## TASK TO COMPLETE:
Could you return every line of the material that contains the word "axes"?

## SUPPLIED INFORMATION:
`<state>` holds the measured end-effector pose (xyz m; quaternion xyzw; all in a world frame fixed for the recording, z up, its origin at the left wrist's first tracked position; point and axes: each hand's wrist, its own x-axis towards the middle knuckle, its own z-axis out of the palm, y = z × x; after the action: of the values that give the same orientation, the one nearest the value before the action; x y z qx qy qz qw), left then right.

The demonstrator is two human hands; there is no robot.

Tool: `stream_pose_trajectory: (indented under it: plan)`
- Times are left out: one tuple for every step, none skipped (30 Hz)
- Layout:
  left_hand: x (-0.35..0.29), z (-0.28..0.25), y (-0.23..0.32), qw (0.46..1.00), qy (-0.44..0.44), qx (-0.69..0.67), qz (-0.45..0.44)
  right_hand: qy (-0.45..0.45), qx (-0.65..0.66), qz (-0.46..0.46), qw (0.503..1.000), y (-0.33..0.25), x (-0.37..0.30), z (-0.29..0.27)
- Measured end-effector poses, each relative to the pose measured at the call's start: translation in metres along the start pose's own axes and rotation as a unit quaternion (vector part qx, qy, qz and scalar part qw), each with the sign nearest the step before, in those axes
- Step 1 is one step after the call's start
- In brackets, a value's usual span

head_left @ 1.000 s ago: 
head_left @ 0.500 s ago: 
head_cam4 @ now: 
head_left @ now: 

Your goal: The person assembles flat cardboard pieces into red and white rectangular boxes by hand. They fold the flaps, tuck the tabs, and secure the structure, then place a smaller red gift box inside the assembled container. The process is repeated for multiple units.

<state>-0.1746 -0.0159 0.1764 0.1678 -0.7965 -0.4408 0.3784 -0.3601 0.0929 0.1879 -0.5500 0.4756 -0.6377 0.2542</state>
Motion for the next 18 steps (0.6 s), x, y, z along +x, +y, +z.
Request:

## ANSWER BELOW:
`<state>` holds the measured end-effector pose (xyz m; quaternion xyzw; all in a world frame fixed for the recording, z up, its origin at the left wrist's first tracked position; point and axes: each hand's wrist, its own x-axis towards the middle knuckle, its own z-axis out of the palm, y = z × x; after the action: of the values that give the same orientation, the one nearest the value before the action; x y z qx qy qz qw), left then right.
- Measured end-effector poses, each relative to the pose measured at the call's start: translation in metres along the start pose's own axes and rotation as a unit quaternion (vector part qx, qy, qz and scalar part qw), each with the sign nearest the step before, in those axes

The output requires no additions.